§ **WHAT YOU NEED TO DO**:
Each line in the entries below that holds the word "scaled" belongs in the answer.

### RECORDS SHOWN

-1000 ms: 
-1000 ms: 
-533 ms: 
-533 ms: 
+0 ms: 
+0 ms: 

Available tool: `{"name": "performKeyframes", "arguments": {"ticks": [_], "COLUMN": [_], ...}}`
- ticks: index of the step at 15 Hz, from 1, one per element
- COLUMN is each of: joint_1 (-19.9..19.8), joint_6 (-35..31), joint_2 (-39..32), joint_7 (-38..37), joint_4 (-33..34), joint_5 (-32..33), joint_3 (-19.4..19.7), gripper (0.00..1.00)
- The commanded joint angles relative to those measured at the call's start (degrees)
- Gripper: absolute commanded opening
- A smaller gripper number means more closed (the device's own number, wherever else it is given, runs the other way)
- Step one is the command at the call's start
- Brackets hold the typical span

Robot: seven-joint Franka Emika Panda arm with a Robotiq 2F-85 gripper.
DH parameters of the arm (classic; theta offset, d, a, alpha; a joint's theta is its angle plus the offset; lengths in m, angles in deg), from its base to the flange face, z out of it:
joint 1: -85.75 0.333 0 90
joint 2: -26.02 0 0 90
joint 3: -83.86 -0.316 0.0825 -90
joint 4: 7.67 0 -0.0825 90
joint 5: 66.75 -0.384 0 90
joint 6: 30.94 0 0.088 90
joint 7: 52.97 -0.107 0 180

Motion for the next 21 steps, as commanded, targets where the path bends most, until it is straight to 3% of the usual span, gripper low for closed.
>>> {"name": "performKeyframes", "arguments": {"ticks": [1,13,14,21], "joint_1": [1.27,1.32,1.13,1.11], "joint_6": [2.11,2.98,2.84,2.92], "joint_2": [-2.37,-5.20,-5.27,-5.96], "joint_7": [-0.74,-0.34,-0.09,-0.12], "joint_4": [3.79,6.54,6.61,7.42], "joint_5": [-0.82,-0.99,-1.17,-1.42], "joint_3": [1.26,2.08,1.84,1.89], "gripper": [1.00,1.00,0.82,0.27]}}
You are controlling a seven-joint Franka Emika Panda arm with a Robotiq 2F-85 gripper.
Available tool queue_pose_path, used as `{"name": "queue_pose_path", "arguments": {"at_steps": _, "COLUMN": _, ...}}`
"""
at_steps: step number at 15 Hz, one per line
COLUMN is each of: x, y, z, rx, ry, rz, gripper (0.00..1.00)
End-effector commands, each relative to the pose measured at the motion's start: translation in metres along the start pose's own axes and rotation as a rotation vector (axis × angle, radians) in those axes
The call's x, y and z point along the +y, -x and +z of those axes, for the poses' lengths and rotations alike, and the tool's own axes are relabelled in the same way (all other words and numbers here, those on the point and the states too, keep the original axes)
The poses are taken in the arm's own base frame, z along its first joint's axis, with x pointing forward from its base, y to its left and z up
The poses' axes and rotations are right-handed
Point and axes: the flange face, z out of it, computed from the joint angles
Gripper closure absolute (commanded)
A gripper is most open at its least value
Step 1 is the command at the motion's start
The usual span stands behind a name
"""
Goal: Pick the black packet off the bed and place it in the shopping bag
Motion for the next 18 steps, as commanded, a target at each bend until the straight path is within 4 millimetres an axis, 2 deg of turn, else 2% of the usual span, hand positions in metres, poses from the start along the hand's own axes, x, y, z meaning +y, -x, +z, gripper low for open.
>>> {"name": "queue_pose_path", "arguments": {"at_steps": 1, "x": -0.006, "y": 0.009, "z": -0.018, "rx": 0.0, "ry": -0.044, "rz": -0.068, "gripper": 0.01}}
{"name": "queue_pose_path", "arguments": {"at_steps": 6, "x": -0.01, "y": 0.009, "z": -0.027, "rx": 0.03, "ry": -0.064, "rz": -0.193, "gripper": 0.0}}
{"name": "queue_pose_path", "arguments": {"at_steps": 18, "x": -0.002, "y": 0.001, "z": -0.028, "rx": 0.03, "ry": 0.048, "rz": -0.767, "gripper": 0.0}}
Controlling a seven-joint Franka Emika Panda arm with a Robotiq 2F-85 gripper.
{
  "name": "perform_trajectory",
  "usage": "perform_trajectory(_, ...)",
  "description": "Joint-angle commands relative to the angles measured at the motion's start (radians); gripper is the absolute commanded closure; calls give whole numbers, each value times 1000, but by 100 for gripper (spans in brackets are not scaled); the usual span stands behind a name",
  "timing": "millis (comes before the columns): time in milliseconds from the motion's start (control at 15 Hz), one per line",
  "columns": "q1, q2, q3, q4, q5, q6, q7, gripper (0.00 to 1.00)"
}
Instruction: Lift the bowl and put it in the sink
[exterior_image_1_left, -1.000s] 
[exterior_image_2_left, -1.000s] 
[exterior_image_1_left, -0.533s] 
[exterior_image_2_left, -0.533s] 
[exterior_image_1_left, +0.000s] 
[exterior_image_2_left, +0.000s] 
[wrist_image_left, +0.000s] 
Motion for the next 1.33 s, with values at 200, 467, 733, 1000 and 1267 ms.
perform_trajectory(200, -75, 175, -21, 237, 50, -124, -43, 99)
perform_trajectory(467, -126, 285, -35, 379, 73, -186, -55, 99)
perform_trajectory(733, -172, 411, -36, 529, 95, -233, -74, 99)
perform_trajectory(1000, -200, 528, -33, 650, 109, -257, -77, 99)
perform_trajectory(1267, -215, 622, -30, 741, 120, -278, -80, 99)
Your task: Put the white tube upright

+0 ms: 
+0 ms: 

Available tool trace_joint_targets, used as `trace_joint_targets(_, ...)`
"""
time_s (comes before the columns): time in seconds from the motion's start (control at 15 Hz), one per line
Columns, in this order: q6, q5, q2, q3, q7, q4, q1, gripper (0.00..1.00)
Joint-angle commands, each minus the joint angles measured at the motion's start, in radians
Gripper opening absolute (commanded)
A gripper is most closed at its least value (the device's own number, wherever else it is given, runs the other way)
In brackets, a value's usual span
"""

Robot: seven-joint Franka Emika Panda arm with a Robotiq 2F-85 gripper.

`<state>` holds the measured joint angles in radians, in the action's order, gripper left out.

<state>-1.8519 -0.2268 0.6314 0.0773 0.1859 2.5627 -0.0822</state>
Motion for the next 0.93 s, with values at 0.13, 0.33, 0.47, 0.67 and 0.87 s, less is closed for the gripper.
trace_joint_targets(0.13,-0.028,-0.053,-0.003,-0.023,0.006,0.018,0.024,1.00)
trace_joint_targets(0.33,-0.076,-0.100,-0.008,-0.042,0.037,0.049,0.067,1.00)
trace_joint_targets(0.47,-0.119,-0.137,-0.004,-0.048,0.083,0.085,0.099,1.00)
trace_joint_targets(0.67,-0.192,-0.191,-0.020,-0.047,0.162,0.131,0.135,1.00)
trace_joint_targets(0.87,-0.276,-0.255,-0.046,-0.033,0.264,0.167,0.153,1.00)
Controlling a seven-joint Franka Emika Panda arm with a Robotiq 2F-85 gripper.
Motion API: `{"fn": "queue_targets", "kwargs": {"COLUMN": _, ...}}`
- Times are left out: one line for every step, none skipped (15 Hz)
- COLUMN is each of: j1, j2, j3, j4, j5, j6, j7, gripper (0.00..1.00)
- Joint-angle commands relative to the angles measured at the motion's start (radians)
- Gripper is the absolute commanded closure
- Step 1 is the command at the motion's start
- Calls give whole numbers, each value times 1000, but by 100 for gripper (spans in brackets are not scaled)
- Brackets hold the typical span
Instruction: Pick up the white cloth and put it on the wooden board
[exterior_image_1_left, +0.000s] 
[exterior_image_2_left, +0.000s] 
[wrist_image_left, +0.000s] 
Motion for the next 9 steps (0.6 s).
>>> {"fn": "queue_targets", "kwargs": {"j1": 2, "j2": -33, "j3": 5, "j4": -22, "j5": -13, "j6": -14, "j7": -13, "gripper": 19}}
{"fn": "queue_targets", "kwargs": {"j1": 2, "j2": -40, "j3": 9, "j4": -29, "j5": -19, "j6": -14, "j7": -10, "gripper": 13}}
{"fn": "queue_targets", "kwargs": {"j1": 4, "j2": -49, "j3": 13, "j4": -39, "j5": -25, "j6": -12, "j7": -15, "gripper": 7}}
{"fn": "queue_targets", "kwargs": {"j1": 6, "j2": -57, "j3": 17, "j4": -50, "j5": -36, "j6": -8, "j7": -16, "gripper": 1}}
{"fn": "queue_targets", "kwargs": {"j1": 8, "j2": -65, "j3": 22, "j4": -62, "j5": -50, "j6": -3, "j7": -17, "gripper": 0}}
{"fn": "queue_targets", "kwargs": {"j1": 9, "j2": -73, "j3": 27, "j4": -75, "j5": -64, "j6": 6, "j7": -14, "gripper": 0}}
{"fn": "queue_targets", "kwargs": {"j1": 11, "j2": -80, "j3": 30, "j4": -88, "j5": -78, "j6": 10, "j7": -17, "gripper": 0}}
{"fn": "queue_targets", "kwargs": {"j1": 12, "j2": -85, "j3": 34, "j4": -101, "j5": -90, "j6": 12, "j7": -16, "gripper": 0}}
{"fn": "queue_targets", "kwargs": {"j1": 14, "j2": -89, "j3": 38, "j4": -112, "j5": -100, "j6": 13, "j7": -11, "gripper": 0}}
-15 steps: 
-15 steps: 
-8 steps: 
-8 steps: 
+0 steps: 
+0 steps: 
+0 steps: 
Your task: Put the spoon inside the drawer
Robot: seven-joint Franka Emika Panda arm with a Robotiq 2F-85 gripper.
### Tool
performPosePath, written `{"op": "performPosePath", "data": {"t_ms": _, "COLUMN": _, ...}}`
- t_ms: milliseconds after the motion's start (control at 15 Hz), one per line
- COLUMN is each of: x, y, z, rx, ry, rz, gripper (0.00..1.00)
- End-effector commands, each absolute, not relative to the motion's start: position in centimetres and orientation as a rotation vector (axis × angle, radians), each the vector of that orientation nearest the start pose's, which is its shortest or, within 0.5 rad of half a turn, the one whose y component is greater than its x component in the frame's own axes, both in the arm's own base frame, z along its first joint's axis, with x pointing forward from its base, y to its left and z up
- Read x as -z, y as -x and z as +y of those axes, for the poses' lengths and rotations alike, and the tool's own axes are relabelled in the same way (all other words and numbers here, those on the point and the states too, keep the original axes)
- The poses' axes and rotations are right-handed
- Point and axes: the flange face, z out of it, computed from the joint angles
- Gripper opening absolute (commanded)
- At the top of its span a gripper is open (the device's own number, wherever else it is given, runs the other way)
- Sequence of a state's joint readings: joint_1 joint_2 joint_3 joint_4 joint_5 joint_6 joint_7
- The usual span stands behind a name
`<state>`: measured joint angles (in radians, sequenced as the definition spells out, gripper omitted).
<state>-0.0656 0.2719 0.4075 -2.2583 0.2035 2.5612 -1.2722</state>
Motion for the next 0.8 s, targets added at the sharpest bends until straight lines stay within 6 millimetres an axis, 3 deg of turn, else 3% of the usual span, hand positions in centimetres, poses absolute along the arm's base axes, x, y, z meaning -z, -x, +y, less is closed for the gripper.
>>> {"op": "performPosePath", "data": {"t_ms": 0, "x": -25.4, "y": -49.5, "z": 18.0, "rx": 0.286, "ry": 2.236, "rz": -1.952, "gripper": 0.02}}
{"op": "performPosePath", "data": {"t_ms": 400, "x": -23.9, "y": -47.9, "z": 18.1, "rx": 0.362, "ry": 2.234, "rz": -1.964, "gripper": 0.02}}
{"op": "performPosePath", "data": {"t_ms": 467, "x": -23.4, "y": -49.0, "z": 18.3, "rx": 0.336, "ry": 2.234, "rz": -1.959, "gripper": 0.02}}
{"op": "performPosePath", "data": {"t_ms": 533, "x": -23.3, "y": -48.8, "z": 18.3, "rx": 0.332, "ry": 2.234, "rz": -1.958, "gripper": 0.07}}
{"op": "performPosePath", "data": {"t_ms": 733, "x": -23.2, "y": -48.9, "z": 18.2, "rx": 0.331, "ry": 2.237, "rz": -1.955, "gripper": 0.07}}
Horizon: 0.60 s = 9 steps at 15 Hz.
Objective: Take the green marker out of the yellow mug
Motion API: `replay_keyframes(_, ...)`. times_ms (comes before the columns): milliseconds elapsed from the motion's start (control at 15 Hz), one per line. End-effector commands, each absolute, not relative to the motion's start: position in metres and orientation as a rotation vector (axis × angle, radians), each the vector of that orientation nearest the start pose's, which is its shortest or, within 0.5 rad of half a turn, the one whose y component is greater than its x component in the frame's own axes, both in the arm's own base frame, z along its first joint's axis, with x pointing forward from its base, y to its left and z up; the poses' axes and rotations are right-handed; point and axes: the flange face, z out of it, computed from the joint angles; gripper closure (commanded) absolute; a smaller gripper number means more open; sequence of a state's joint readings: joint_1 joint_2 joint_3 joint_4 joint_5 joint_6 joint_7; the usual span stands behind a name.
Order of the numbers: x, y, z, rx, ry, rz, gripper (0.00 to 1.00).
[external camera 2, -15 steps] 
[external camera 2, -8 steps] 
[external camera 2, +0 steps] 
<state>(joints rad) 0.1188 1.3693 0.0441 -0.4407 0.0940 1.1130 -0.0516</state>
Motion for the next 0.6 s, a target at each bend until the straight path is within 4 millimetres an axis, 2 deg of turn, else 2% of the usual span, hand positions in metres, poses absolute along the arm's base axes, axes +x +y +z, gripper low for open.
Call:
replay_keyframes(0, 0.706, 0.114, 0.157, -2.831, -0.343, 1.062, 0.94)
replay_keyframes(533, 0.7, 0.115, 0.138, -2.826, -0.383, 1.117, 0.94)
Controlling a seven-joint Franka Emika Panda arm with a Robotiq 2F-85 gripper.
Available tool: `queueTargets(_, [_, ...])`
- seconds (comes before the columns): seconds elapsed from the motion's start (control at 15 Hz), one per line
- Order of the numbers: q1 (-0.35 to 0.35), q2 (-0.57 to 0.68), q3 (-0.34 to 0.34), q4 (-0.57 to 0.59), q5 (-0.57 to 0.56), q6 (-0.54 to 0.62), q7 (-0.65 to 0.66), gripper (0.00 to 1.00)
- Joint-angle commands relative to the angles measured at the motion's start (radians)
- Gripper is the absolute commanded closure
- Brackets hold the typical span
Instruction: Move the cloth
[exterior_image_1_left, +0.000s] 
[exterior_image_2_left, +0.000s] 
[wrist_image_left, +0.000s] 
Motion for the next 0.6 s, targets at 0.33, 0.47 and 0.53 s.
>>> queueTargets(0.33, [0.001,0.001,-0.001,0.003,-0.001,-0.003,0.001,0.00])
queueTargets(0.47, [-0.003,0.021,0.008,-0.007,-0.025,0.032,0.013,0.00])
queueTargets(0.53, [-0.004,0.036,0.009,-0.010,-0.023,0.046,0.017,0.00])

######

§ **COMPLETED EXERCISE**:
  "description": "Joint-angle commands relative to the angles measured at the motion's start (radians); gripper is the absolute commanded closure; calls give whole numbers, each value times 1000, but by 100 for gripper (spans in brackets are not scaled); the usual span stands behind a name",
- Calls give whole numbers, each value times 1000, but by 100 for gripper (spans in brackets are not scaled)

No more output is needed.